Genomic DNA was isolated using a standard phenol-chloroform extraction. Two SNPs located in the promoter regions of MMR genes were chosen for the study. The SNPs were determined by a PCR-RFLP method. The following primer sequences were used for genotyping of rs1800734 located in hMLH1 gene: forward – 5′- TGA CTG GCA TTC AAG CTG TC-3′ and reverse – 5′-TTC ACC ACT GTC TCG TCC AG-3′. The PCR reaction was done in a total volume of 25 μl, containing 1 μl of genomic DNA, 1 μl of each primer, 9.5 μl of redistilled water, and 12.5 μl of DreamTaq Green PCR Master Mix (BIOGEN Praha s.r.o., Czech Republic). The PCR cycle conditions consisted of an initial denaturation step at 94 °C for 5 min, followed by 35 cycles of 40 s each at 94 °C, 40 s at 56 °C, 1 min at 72 °C, and a final extension step at 72 °C for 7 min. The PCR product was digested with an appropriate volume of PvuII restriction endonuclease. Primer sequences used for genotyping rs2303425 located in hMSH2 gene were: forward- 5′-AGG CAT GCG CAG TAG CTA AA-3′ and reverse-5′-CCC ACA CCC ACT AAG CTG TT-3′. PCR reaction was performed in a total volume of 13 μl, containing 1 μl DNA, and half of the other ingredients of Master Mix used for polymorphism rs1800734. The PCR cycle conditions were the same as those for the polymorphism rs1800734 above outlined. Restriction endonuclease used for PCR product digestion was BseNI. Digested PCR products were analyzed by gel electrophoresis (3 % agarose) and ethidium bromide staining for visualisation under UV light. Following fragment products were seen after visualisation: rs1800734 hMLH1 gene, wild type genotype WT = 69 bp + 145 bp, heterozygous genotype Het = 69 bp + 145 bp + 214 bp, variant genotype Var = 214 bp, and for rs2303425 hMSH2 gene WT = 190 bp, Het = 190 bp + 118 bp + 72 bp, Var = 118 bp + 72 bp.

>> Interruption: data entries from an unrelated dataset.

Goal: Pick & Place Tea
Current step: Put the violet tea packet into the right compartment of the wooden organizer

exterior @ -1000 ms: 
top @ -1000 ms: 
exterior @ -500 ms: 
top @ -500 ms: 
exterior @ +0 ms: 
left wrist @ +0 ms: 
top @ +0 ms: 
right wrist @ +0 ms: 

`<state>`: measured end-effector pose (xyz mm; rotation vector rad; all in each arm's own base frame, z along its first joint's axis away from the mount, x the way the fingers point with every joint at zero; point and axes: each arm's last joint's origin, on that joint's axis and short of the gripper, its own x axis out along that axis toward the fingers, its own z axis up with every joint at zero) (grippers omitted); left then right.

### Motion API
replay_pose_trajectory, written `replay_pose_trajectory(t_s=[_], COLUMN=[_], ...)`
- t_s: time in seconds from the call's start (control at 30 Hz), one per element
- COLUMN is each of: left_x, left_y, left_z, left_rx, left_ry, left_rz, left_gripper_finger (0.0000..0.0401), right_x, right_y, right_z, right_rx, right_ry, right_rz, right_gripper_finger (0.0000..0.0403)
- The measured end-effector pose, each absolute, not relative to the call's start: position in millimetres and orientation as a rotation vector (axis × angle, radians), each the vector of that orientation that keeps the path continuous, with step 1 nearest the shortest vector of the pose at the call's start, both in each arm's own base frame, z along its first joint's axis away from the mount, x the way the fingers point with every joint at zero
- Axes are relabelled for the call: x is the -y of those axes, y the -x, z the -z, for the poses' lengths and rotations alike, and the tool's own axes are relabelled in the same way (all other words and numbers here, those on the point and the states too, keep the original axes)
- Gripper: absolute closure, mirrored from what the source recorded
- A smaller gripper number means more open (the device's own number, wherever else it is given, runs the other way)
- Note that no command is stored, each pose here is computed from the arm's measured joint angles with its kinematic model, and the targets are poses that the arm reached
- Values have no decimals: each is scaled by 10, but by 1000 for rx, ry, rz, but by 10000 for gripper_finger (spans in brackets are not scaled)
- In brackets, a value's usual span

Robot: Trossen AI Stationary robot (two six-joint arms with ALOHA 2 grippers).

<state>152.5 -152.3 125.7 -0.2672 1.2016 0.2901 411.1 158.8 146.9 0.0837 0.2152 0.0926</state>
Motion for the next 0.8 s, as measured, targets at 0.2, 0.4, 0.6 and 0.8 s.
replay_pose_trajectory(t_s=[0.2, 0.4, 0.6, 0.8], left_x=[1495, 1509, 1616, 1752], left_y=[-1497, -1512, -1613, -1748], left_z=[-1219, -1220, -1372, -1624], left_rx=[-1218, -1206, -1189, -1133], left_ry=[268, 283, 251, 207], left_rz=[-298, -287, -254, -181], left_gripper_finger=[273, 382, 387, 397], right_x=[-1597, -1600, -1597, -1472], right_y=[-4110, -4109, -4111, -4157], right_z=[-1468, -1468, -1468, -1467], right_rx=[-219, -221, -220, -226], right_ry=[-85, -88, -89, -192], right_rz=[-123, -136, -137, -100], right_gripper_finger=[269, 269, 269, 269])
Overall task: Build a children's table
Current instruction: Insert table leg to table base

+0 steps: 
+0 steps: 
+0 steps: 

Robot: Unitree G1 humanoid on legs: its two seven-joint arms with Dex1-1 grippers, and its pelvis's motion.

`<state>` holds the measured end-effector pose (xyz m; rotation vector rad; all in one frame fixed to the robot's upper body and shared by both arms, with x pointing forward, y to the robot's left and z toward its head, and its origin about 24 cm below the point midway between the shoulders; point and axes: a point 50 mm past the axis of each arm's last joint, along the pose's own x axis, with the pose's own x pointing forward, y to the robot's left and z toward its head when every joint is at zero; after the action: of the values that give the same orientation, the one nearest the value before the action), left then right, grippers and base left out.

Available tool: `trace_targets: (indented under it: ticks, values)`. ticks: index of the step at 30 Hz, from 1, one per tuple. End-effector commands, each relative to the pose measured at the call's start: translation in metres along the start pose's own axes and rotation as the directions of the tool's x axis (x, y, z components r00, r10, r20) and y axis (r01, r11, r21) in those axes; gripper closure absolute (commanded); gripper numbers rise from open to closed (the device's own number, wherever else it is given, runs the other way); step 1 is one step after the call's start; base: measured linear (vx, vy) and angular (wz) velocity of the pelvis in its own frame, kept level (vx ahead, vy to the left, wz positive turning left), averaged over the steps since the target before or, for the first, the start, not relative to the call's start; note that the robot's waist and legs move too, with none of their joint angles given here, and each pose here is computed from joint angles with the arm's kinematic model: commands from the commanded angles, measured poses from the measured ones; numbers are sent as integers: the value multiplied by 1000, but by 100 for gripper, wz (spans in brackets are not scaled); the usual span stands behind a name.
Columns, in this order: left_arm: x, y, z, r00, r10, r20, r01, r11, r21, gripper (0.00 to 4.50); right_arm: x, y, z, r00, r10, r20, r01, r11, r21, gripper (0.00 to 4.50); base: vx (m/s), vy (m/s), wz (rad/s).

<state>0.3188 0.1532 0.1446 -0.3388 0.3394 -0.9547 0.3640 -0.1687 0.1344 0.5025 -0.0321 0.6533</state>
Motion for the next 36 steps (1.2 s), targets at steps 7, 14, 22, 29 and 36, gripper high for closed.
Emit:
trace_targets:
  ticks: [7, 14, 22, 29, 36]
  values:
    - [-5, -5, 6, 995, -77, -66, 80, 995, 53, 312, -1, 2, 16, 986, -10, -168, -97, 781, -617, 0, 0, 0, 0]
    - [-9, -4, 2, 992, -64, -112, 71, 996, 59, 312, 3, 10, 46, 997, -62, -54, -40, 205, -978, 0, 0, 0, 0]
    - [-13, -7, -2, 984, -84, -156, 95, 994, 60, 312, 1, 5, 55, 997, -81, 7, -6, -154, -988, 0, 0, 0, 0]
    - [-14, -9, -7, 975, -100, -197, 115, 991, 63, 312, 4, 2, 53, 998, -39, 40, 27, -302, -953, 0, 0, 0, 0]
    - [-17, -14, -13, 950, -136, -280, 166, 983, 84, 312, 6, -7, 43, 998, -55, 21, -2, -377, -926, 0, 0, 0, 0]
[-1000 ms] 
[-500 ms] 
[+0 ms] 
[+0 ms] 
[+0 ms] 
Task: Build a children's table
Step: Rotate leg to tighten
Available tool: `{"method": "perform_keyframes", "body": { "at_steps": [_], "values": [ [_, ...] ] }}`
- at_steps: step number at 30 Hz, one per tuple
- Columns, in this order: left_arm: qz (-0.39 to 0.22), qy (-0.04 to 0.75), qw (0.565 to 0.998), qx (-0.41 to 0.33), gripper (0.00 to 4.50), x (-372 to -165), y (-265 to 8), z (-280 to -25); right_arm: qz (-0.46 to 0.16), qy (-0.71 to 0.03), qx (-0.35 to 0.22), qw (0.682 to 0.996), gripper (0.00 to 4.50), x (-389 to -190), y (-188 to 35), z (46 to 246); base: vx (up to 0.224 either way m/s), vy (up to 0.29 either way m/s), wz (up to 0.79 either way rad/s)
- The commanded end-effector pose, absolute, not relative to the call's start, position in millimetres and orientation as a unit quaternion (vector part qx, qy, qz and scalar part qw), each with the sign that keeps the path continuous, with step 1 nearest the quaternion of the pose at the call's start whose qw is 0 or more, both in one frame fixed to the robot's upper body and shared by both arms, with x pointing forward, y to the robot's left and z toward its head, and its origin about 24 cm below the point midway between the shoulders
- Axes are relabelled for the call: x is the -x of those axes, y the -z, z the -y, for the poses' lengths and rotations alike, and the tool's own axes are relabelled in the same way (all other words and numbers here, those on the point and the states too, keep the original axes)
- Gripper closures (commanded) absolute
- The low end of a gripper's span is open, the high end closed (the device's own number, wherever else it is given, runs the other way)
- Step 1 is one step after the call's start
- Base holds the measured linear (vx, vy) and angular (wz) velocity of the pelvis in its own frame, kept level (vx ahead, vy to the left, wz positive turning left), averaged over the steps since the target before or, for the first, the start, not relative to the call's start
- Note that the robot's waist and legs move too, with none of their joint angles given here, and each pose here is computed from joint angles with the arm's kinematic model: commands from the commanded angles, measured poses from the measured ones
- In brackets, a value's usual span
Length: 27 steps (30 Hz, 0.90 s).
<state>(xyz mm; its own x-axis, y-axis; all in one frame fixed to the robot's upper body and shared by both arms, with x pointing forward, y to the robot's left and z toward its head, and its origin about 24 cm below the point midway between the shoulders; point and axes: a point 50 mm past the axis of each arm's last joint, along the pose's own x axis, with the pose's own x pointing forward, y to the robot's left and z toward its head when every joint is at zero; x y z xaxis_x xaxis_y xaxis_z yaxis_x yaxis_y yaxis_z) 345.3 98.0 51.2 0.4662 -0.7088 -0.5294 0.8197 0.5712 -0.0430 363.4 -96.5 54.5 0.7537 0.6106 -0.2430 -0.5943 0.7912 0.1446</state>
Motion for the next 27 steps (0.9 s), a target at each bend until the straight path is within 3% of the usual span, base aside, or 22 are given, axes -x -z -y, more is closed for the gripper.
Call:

The Fisher exact test was used to determine the significance of differences from the Hardy-Weinberg equilibrium and the allelic association between cases and controls. Odds ration (OR) and 95 % confidence intervals (95 % CI) were calculated to estimate the strength of associations between different genotypes in patients and controls. A p-value <0.05 was considered statistically significant. The Fisher exact test was also used to examine the association between genotypes and cancer risk in two genetic models: dominant and recessive. Statistical analysis of the association between a mutual genotype combination of rs1800734 and rs2303425 polymorphisms and risk of lung cancer development was carried out by the Chi square test (χ²). Statistical calculations were performed using Microsoft Excel and SNP & Variation Suite ver. 7.x6.11 software.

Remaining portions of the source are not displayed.